• [TASK STATEMENT]
Give back the whole listing exactly as shown.

• [DATA PROVIDED]
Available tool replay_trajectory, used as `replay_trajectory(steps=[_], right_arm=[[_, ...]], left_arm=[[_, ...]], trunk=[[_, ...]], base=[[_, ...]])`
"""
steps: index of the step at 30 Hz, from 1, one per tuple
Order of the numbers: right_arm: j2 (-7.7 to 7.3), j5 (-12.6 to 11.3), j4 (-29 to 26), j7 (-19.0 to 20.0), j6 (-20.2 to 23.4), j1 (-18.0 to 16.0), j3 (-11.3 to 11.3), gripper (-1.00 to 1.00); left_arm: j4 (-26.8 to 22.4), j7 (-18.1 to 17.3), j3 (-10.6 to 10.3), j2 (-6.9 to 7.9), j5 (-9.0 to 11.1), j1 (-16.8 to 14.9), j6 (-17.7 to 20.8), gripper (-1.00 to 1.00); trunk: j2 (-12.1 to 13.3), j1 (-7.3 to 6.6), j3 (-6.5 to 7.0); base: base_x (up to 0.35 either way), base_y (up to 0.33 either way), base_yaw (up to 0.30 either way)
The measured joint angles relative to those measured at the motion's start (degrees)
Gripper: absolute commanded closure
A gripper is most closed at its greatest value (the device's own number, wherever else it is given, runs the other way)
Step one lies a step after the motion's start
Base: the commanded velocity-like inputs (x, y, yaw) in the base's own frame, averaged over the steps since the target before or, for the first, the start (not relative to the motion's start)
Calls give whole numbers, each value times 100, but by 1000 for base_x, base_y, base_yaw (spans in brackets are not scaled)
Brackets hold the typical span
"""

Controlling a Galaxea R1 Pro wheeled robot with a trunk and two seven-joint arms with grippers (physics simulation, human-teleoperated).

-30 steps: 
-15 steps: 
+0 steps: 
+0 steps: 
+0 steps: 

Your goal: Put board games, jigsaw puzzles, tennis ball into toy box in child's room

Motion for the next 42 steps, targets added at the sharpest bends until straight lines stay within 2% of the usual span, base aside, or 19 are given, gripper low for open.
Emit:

• [RESULT OF THE TASK]
Available tool replay_trajectory, used as `replay_trajectory(steps=[_], right_arm=[[_, ...]], left_arm=[[_, ...]], trunk=[[_, ...]], base=[[_, ...]])`
"""
steps: index of the step at 30 Hz, from 1, one per tuple
Order of the numbers: right_arm: j2 (-7.7 to 7.3), j5 (-12.6 to 11.3), j4 (-29 to 26), j7 (-19.0 to 20.0), j6 (-20.2 to 23.4), j1 (-18.0 to 16.0), j3 (-11.3 to 11.3), gripper (-1.00 to 1.00); left_arm: j4 (-26.8 to 22.4), j7 (-18.1 to 17.3), j3 (-10.6 to 10.3), j2 (-6.9 to 7.9), j5 (-9.0 to 11.1), j1 (-16.8 to 14.9), j6 (-17.7 to 20.8), gripper (-1.00 to 1.00); trunk: j2 (-12.1 to 13.3), j1 (-7.3 to 6.6), j3 (-6.5 to 7.0); base: base_x (up to 0.35 either way), base_y (up to 0.33 either way), base_yaw (up to 0.30 either way)
The measured joint angles relative to those measured at the motion's start (degrees)
Gripper: absolute commanded closure
A gripper is most closed at its greatest value (the device's own number, wherever else it is given, runs the other way)
Step one lies a step after the motion's start
Base: the commanded velocity-like inputs (x, y, yaw) in the base's own frame, averaged over the steps since the target before or, for the first, the start (not relative to the motion's start)
Calls give whole numbers, each value times 100, but by 1000 for base_x, base_y, base_yaw (spans in brackets are not scaled)
Brackets hold the typical span
"""

Controlling a Galaxea R1 Pro wheeled robot with a trunk and two seven-joint arms with grippers (physics simulation, human-teleoperated).

-30 steps: 
-15 steps: 
+0 steps: 
+0 steps: 
+0 steps: 

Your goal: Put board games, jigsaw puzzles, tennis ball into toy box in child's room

Motion for the next 42 steps, targets added at the sharpest bends until straight lines stay within 2% of the usual span, base aside, or 19 are given, gripper low for open.
Emit:

Output is complete for this exercise.